TASK TO CARRY OUT: State how many lines of the entries include the string "green", please, leaving out everything but the number.

#### DATA PROVIDED ####

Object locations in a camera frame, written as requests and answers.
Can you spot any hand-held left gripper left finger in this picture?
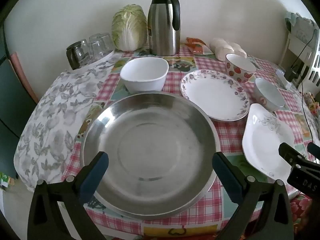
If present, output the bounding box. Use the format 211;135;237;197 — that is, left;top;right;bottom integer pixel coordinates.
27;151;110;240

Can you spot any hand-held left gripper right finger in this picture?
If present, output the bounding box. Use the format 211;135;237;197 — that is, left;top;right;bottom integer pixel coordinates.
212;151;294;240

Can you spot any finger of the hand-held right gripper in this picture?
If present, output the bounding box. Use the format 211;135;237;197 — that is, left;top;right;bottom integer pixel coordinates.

####
#### DATA PROVIDED ####

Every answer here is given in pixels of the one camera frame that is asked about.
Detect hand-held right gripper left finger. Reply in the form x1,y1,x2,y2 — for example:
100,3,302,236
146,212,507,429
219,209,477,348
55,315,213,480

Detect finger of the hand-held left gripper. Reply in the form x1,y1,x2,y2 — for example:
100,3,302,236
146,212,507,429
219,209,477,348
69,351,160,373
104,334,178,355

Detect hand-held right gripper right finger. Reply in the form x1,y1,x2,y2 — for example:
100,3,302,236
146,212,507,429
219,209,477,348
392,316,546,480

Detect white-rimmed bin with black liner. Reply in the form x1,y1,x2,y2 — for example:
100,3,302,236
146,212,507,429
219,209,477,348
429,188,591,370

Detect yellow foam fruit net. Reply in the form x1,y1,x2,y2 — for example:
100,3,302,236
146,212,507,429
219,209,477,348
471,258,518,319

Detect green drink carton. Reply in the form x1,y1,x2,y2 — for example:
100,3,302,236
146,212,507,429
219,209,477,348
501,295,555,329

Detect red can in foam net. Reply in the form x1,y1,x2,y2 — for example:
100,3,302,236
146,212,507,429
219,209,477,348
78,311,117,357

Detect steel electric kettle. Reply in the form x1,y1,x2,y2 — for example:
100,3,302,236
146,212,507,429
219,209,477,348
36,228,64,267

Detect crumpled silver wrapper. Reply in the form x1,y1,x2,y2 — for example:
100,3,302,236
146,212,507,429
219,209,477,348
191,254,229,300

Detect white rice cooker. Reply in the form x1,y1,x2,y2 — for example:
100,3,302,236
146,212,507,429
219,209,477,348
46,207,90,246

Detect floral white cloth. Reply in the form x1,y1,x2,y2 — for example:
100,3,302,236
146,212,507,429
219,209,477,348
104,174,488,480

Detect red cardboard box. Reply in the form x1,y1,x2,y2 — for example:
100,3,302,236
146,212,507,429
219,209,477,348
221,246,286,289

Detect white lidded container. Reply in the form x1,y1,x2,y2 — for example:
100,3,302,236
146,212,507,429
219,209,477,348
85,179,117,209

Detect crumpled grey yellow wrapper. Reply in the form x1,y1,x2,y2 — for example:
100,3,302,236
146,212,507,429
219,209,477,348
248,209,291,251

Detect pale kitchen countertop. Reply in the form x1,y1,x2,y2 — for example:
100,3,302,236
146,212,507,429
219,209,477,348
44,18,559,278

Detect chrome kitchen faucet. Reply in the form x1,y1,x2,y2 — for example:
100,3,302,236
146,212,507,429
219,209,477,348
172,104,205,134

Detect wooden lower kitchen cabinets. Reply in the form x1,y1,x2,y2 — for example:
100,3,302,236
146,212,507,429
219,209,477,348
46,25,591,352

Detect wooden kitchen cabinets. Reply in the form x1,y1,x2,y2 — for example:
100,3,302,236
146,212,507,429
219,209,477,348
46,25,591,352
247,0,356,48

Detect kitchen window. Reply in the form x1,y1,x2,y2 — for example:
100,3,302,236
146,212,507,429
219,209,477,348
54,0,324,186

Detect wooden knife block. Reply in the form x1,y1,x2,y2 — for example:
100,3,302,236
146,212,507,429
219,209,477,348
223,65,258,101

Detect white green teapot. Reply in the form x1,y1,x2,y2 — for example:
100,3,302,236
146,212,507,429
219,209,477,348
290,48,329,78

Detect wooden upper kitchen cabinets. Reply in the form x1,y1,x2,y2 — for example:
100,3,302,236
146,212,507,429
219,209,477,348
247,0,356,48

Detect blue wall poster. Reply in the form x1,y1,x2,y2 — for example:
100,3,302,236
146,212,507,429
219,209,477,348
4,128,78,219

####
#### DATA PROVIDED ####

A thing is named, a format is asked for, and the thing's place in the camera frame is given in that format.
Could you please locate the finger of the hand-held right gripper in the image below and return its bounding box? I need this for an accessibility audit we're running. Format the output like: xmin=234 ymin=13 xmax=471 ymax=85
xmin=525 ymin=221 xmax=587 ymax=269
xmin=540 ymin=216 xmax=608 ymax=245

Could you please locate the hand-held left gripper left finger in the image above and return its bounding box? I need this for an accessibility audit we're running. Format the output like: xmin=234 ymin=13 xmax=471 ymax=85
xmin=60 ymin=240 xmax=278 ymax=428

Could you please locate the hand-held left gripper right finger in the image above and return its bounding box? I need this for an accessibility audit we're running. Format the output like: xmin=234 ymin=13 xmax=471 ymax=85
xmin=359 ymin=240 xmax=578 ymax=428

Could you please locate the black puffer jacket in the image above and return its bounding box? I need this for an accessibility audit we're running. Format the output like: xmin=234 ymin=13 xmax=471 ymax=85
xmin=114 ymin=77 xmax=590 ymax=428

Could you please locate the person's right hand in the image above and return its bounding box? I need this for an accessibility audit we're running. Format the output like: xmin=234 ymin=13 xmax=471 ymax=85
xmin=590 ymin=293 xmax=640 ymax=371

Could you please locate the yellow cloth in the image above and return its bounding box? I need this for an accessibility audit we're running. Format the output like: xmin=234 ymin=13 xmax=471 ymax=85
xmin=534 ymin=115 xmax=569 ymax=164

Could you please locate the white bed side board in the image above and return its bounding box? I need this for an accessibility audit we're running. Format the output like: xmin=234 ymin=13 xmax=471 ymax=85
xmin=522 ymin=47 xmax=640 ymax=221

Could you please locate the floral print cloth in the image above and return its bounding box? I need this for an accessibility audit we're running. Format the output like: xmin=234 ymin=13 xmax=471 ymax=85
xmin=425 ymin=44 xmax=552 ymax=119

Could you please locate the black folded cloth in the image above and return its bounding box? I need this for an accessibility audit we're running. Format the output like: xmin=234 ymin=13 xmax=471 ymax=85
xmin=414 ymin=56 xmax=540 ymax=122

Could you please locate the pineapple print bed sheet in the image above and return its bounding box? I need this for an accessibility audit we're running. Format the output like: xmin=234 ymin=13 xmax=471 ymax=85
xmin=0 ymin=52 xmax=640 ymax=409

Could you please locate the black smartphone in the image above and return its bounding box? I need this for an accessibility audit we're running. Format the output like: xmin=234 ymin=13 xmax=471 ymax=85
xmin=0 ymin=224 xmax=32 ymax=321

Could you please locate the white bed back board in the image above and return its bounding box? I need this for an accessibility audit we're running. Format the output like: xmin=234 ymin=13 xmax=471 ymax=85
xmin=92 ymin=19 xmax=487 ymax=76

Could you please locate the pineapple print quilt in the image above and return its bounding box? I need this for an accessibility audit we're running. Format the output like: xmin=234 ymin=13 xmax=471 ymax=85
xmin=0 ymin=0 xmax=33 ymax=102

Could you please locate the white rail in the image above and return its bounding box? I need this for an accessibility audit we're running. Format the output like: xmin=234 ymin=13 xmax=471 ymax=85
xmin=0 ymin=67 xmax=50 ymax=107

####

TASK ANSWER: 2